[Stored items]

=== Section Start ===

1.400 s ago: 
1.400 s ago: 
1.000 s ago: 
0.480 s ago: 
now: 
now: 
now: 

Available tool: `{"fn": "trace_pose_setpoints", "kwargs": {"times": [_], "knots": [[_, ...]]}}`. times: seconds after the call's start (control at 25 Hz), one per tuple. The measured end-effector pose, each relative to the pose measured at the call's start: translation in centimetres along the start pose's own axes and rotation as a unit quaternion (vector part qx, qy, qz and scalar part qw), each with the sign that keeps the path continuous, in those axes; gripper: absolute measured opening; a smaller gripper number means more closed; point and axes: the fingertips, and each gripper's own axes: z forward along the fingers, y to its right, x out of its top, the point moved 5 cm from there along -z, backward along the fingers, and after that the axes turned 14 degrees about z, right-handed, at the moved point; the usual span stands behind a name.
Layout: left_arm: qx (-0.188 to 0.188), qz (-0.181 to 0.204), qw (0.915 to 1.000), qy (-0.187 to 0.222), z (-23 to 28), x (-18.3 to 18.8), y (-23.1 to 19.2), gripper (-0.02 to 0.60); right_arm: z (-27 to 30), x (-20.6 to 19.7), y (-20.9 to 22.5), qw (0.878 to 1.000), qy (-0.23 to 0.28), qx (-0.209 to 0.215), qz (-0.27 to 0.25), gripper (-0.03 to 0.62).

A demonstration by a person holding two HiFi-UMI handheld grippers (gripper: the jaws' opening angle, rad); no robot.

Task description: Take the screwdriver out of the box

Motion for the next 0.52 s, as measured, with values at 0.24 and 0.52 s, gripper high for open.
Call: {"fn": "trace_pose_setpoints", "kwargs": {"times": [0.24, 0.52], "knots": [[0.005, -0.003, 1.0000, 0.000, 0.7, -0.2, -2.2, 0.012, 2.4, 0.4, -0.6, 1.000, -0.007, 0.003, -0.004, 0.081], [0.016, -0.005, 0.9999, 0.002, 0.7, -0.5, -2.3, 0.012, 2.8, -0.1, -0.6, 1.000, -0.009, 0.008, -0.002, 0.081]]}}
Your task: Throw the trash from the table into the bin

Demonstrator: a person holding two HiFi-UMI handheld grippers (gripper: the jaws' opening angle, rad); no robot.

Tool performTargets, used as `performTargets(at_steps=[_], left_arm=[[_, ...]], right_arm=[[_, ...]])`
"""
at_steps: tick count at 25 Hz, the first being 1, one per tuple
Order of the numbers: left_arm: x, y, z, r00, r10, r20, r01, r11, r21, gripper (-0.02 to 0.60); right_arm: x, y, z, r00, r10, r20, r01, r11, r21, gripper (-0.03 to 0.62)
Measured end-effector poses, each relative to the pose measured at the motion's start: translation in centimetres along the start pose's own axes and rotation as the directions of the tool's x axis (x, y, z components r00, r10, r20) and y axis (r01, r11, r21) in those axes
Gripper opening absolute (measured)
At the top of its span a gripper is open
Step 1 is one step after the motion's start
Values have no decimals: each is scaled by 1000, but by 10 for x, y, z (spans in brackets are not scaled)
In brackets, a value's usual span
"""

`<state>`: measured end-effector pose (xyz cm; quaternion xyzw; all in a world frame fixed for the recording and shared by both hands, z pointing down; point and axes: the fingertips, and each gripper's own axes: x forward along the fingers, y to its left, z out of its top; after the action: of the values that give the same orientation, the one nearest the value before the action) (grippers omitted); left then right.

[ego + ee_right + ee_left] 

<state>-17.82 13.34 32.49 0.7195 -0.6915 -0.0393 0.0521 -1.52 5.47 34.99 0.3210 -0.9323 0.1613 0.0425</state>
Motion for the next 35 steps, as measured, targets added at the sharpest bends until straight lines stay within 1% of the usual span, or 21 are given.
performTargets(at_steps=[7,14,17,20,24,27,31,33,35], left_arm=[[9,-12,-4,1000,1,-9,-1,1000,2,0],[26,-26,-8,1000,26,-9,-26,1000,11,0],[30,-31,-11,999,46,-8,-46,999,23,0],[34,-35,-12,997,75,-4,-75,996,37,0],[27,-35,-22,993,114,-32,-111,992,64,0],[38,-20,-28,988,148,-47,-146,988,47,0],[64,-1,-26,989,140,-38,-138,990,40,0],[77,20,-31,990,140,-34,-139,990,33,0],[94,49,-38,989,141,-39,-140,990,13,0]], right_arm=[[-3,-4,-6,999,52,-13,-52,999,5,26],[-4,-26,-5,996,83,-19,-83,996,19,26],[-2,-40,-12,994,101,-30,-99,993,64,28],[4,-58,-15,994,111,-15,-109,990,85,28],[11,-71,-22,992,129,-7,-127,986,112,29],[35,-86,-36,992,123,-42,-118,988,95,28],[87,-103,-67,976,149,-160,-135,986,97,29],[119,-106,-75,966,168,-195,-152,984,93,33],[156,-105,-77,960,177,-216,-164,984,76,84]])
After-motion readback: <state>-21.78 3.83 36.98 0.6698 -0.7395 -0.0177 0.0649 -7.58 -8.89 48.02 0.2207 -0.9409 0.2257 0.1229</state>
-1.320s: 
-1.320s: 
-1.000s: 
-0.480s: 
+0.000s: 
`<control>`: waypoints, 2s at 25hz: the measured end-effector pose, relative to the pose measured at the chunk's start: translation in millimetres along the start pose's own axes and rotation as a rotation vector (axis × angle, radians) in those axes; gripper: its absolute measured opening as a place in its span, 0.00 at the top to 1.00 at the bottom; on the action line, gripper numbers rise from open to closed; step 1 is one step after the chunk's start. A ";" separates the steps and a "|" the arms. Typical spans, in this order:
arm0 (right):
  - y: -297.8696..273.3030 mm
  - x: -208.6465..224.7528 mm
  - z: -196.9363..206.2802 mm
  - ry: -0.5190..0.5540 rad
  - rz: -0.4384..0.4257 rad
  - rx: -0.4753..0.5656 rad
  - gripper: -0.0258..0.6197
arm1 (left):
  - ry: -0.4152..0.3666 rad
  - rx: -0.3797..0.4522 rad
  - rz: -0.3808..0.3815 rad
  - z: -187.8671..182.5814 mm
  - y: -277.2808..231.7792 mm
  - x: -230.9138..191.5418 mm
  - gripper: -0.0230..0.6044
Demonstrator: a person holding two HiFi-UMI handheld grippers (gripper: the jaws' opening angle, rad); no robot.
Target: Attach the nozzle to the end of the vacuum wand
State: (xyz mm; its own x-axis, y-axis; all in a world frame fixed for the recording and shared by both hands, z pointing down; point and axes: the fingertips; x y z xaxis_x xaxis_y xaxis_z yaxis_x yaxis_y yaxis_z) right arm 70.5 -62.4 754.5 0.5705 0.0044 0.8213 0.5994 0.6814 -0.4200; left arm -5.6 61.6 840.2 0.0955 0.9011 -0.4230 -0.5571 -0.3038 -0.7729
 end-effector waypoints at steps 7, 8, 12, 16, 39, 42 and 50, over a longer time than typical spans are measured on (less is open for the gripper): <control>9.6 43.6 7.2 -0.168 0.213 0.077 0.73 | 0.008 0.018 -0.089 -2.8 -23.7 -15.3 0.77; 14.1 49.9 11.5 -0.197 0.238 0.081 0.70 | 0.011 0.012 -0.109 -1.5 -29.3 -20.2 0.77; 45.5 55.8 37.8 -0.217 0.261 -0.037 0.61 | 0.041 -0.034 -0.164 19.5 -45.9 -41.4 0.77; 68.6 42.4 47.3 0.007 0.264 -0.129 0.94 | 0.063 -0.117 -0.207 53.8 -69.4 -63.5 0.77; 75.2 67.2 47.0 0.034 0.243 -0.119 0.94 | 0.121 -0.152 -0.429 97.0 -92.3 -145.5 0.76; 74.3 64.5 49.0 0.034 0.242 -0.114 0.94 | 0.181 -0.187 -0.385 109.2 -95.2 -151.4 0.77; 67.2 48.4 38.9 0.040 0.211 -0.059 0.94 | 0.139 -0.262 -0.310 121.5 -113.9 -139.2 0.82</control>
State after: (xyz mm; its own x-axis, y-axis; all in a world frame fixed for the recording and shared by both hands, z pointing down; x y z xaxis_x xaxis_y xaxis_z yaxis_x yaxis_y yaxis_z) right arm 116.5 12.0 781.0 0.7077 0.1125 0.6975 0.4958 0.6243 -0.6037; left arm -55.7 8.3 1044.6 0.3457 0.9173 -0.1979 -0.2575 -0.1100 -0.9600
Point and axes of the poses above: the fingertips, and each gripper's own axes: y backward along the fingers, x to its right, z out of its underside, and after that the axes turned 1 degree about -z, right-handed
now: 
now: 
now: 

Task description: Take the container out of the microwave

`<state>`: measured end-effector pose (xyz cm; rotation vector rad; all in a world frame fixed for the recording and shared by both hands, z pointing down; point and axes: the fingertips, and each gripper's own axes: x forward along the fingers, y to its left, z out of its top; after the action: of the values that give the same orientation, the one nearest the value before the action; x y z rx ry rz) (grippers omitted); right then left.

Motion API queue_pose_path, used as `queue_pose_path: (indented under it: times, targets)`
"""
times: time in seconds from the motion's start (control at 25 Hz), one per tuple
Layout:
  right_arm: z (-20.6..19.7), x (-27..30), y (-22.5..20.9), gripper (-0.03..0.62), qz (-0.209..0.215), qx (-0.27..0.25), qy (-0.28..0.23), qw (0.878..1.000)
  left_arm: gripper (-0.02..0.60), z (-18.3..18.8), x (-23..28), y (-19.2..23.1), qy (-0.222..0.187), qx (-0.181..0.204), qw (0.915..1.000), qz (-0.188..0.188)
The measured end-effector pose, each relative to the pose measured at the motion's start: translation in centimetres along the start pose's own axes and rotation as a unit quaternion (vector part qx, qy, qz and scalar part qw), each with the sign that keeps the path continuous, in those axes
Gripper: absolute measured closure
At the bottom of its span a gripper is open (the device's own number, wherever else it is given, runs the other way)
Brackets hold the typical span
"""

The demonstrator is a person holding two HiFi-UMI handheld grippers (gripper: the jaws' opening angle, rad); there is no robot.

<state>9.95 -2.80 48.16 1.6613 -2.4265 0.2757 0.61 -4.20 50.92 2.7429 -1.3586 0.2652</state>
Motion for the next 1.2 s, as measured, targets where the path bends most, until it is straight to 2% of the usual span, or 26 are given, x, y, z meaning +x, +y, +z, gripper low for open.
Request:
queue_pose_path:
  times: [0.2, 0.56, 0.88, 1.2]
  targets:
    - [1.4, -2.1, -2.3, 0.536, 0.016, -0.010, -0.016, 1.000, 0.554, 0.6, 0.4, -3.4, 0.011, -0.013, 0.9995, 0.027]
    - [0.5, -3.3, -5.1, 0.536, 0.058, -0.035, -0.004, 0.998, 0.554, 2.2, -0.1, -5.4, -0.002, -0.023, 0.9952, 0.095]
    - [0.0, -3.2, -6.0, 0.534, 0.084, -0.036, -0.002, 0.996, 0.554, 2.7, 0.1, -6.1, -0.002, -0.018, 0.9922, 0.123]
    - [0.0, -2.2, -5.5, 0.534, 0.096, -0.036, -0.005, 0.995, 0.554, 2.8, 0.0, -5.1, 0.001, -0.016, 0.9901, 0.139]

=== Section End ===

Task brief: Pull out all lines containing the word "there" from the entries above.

Problem solution:
Available tool: `{"fn": "trace_pose_setpoints", "kwargs": {"times": [_], "knots": [[_, ...]]}}`. times: seconds after the call's start (control at 25 Hz), one per tuple. The measured end-effector pose, each relative to the pose measured at the call's start: translation in centimetres along the start pose's own axes and rotation as a unit quaternion (vector part qx, qy, qz and scalar part qw), each with the sign that keeps the path continuous, in those axes; gripper: absolute measured opening; a smaller gripper number means more closed; point and axes: the fingertips, and each gripper's own axes: z forward along the fingers, y to its right, x out of its top, the point moved 5 cm from there along -z, backward along the fingers, and after that the axes turned 14 degrees about z, right-handed, at the moved point; the usual span stands behind a name.
The demonstrator is a person holding two HiFi-UMI handheld grippers (gripper: the jaws' opening angle, rad); there is no robot.

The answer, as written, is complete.